_What you have to do_: Every line below that has the string "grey" needs to be copied.

_Source data_:
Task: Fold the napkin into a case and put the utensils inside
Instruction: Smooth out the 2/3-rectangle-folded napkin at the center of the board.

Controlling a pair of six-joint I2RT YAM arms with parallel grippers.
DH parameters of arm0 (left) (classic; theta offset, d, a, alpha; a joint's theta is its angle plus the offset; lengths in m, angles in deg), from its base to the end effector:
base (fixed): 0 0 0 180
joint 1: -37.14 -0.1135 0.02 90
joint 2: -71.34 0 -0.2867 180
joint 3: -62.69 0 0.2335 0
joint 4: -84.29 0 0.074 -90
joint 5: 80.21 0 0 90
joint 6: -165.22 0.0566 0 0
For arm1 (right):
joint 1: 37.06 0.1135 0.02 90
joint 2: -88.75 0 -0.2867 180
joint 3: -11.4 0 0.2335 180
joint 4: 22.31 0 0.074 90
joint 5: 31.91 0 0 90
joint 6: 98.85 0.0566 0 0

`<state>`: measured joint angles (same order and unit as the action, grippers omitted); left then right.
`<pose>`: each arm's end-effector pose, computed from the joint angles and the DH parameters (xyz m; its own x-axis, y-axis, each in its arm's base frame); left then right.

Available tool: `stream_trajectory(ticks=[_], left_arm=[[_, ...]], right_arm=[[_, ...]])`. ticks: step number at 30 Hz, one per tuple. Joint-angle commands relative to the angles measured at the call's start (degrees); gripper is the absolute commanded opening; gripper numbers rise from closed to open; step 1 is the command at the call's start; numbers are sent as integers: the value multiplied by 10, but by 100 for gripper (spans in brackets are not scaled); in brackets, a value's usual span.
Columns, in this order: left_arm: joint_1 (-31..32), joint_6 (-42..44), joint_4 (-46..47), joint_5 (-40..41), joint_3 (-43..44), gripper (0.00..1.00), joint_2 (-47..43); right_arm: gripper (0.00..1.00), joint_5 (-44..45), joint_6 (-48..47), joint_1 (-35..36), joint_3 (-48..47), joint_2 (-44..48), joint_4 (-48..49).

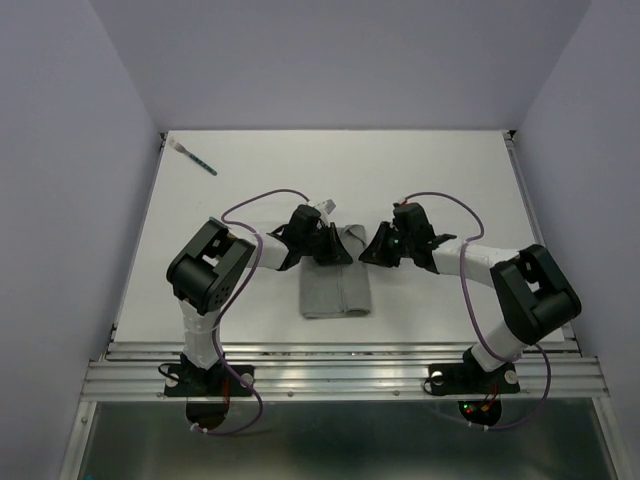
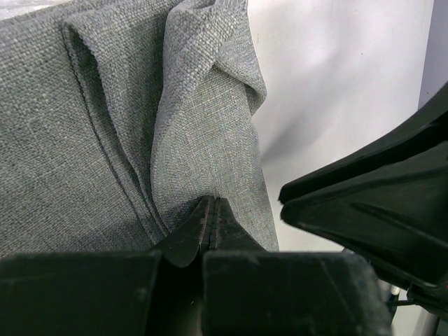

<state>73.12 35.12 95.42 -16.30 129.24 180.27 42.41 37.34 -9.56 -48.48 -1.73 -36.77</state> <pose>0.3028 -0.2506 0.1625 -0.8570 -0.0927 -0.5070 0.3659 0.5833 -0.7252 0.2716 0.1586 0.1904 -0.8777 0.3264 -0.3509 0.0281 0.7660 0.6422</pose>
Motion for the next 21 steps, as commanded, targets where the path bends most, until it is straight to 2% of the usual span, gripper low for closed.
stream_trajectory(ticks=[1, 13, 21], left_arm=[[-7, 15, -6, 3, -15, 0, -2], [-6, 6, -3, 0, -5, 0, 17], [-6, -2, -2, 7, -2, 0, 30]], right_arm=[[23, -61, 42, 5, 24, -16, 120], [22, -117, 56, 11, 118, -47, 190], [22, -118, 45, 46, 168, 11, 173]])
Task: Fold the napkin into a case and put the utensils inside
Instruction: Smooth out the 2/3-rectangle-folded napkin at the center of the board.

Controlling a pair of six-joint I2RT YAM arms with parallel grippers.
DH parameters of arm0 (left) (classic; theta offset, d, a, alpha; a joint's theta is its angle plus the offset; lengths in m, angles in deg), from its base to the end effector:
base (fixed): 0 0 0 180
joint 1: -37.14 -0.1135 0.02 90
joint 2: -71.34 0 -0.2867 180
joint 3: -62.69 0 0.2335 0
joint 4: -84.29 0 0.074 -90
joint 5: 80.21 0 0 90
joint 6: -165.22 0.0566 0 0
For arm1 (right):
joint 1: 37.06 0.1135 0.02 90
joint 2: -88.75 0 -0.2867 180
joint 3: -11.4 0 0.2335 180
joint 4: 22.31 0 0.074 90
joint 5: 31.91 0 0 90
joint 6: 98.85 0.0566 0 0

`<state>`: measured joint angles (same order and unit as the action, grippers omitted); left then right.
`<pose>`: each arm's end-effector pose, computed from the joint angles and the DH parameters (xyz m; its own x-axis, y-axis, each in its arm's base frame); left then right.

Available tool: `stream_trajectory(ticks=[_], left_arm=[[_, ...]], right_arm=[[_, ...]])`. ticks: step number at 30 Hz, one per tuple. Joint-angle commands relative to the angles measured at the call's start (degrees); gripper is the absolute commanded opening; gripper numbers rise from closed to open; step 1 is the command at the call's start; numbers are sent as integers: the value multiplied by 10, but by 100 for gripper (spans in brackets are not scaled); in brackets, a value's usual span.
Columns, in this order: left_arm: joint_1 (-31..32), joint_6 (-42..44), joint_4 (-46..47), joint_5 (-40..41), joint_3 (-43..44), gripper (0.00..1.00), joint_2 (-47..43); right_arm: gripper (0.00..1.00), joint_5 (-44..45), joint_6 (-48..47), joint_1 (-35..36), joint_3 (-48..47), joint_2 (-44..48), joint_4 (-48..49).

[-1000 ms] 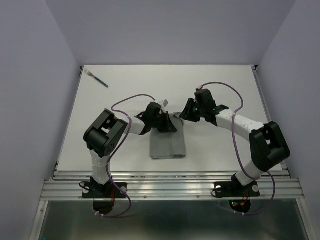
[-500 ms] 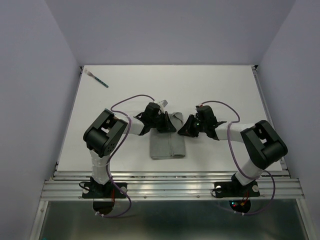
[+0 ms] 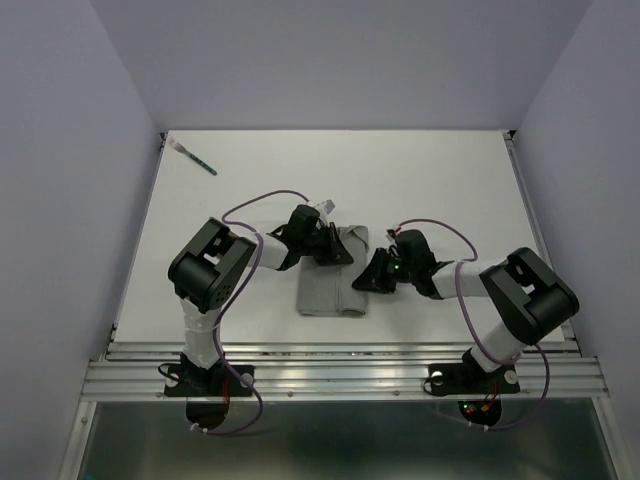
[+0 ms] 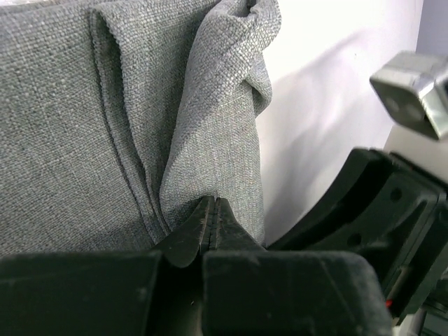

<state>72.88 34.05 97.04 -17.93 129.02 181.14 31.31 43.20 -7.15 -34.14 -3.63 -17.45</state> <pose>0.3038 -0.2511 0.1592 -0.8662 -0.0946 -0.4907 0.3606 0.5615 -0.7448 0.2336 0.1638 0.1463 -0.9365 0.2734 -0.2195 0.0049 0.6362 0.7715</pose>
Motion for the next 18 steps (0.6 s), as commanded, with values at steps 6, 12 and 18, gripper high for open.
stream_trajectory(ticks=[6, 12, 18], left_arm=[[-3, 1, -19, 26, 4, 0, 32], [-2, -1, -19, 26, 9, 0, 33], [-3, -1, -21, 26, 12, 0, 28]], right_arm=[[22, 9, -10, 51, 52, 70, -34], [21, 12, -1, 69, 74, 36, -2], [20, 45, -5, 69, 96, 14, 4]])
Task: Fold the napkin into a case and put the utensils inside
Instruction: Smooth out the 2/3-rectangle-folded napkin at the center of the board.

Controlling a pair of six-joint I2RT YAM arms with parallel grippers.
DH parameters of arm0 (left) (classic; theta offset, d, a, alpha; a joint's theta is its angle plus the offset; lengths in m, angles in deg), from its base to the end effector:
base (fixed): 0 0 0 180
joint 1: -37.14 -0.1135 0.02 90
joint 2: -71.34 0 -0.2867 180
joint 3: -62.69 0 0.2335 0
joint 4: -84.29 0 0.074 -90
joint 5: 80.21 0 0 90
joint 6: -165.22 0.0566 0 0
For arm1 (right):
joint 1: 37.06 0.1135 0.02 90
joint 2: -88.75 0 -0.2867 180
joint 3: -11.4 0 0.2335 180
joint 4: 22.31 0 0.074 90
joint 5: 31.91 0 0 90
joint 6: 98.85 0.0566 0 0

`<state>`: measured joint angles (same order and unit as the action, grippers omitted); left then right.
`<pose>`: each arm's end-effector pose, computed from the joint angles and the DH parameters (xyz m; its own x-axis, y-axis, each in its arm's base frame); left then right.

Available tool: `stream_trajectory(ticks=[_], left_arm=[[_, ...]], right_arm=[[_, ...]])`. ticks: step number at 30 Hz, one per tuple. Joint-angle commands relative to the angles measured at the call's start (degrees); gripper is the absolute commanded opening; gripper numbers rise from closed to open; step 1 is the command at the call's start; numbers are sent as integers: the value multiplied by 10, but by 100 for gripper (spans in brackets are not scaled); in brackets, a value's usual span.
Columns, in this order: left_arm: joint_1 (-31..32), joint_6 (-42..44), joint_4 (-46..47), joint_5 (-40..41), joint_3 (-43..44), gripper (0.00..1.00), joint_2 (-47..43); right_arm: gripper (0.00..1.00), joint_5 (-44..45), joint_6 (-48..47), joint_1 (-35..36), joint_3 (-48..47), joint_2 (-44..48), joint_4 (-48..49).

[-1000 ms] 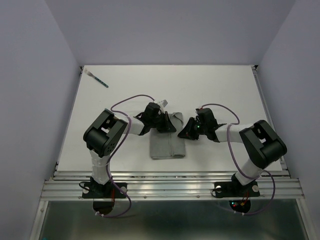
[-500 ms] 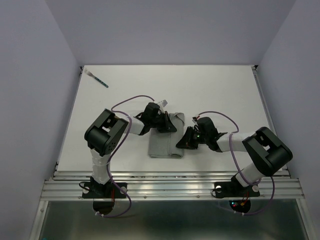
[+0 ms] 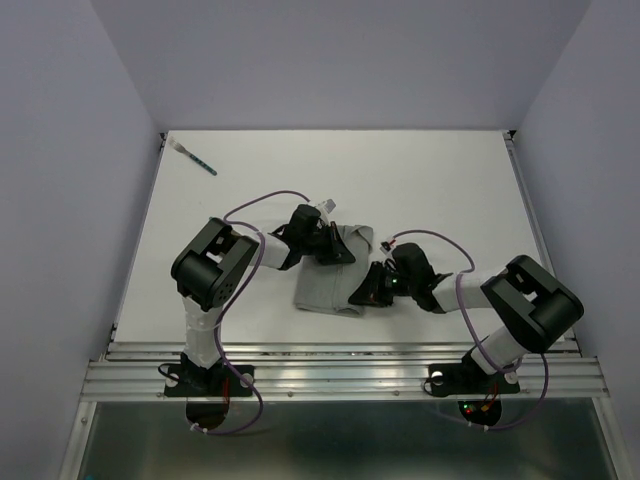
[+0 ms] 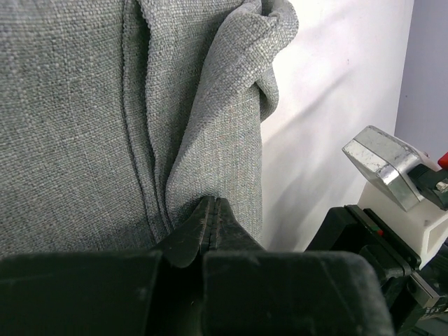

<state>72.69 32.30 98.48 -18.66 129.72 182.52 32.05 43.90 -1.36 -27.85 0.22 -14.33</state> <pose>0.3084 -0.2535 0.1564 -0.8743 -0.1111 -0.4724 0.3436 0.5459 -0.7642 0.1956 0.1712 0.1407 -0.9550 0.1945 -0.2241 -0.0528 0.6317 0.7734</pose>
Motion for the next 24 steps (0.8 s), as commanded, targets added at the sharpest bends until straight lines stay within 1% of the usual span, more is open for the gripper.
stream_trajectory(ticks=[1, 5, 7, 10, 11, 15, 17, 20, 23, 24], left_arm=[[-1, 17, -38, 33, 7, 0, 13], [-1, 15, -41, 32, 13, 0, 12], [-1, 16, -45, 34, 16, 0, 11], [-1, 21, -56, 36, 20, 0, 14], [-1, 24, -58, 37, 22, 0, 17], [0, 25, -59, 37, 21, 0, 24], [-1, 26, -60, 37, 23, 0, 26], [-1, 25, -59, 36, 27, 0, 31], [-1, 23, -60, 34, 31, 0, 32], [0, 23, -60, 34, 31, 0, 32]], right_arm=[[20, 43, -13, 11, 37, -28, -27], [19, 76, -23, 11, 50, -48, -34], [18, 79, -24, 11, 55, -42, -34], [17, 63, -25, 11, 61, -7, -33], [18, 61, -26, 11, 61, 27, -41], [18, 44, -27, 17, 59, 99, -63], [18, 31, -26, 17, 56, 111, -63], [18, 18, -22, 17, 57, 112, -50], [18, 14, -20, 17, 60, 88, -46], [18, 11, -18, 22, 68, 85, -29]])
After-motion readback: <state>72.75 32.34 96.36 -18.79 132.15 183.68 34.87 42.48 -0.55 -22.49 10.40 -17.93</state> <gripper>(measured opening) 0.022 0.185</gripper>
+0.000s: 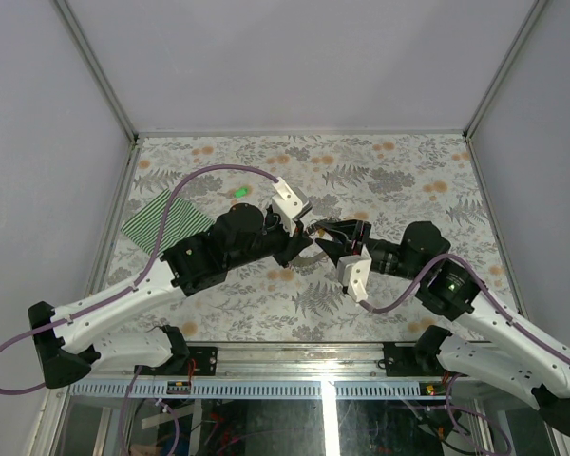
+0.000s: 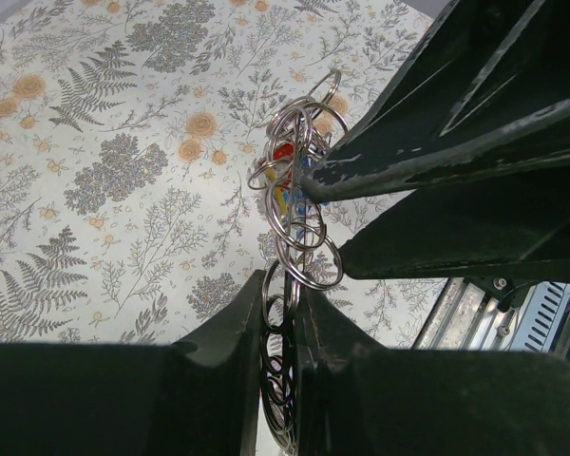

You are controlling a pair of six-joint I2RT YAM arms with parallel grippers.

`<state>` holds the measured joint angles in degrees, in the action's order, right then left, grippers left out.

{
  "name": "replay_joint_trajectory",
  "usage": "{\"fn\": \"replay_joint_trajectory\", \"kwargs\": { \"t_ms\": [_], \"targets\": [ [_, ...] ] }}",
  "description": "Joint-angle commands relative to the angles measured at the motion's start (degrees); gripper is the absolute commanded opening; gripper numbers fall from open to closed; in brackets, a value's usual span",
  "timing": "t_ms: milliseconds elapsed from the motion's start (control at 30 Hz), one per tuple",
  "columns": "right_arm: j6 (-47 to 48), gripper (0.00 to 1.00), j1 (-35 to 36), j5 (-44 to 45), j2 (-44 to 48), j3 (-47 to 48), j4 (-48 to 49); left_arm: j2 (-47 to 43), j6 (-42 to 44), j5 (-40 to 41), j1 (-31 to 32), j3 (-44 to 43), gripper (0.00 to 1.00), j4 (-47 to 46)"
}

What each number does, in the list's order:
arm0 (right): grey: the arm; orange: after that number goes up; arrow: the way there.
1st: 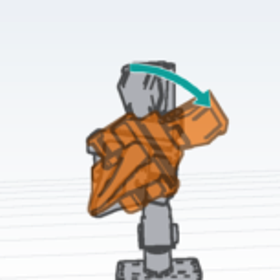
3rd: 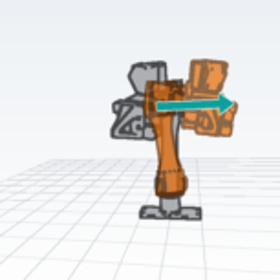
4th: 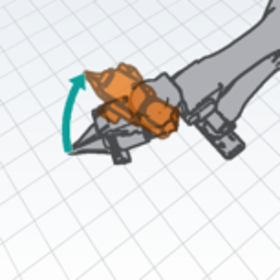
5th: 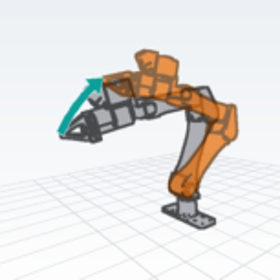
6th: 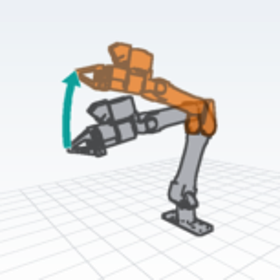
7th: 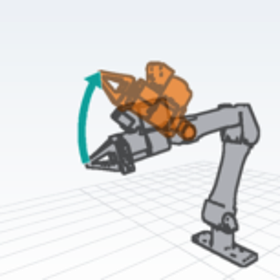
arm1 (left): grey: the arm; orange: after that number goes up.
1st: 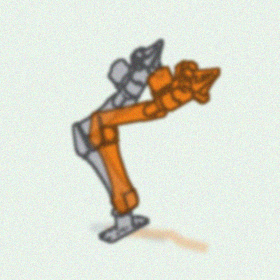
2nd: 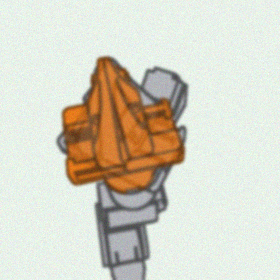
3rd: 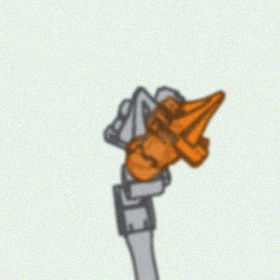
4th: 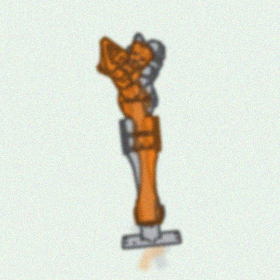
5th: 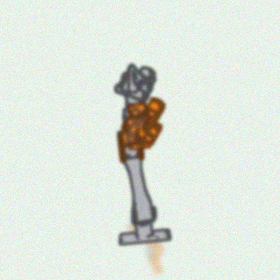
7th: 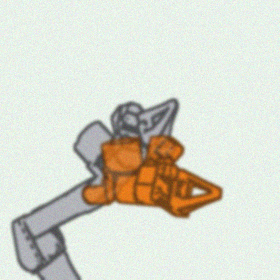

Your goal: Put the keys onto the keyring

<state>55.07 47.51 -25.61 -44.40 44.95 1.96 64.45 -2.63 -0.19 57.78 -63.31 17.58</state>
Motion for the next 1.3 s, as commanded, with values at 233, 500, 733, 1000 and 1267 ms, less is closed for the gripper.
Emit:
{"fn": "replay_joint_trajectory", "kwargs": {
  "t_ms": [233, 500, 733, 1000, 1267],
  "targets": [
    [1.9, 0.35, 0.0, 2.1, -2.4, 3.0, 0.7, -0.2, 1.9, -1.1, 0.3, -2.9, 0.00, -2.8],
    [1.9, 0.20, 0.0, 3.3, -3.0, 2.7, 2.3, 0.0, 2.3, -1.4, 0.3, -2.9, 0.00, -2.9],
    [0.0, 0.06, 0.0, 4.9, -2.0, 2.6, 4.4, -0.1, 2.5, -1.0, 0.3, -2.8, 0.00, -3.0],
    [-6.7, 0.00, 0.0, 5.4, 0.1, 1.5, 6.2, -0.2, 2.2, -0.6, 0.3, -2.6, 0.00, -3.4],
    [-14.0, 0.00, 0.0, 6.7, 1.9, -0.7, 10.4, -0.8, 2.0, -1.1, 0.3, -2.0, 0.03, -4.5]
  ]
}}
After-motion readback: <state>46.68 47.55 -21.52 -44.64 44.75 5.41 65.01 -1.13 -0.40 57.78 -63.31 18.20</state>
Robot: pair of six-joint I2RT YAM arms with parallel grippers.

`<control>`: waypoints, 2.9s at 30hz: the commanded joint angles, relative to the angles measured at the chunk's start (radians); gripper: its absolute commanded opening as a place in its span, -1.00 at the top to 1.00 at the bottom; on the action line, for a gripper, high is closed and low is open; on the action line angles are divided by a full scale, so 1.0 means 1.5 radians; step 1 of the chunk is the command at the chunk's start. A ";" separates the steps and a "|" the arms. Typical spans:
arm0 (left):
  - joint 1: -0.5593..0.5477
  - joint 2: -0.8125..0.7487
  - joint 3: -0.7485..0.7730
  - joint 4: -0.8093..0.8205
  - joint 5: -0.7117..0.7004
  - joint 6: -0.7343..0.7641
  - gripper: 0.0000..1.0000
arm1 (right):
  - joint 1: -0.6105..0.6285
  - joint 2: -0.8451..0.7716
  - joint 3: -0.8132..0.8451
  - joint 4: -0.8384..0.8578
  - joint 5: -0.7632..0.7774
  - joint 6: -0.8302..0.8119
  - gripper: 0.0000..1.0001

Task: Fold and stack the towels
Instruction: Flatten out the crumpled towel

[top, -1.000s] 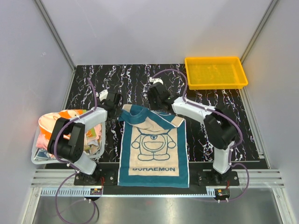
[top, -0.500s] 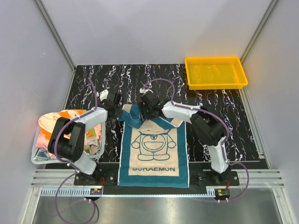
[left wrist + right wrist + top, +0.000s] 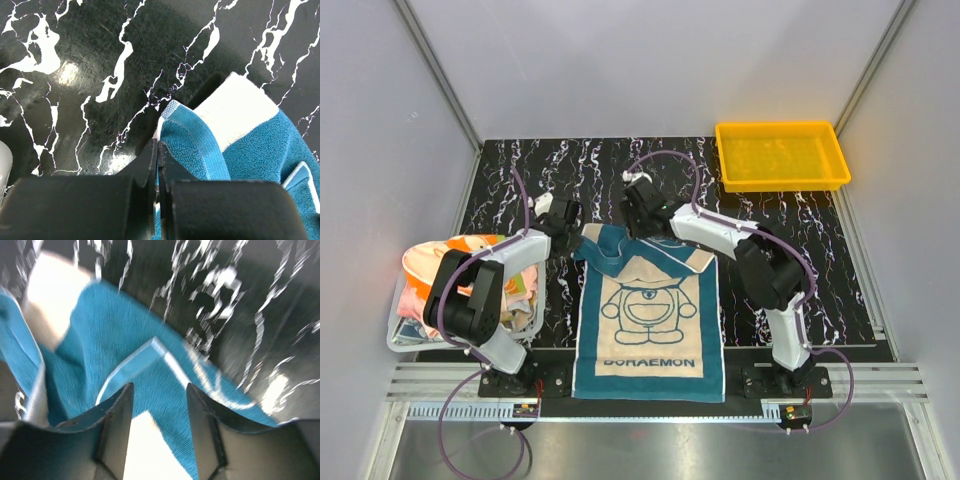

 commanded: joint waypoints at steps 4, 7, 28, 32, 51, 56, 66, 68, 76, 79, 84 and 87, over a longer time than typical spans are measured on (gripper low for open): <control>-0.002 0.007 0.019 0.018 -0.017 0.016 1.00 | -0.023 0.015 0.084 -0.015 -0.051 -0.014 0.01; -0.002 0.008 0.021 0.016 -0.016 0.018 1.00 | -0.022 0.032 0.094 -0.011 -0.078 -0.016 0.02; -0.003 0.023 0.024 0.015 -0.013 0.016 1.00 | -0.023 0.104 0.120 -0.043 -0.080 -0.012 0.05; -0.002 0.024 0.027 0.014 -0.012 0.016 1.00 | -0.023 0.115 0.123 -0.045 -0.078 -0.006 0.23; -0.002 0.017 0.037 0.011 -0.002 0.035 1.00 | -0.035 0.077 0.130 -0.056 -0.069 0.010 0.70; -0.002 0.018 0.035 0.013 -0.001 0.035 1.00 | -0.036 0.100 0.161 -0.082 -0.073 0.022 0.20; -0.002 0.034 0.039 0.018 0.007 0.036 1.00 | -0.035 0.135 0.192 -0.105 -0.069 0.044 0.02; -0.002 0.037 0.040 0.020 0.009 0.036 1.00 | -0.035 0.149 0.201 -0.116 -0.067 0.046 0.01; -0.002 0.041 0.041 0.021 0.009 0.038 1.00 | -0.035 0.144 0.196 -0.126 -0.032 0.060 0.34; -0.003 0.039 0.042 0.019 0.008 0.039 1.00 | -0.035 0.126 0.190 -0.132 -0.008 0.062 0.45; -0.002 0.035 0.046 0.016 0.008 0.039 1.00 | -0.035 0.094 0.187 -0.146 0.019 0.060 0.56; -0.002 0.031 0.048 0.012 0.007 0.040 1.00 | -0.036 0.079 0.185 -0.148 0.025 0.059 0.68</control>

_Task answer_:
arm0 (right): grey: the arm; orange: after that number goes up; arrow: the way there.
arm1 (left): grey: the arm; orange: after that number goes up.

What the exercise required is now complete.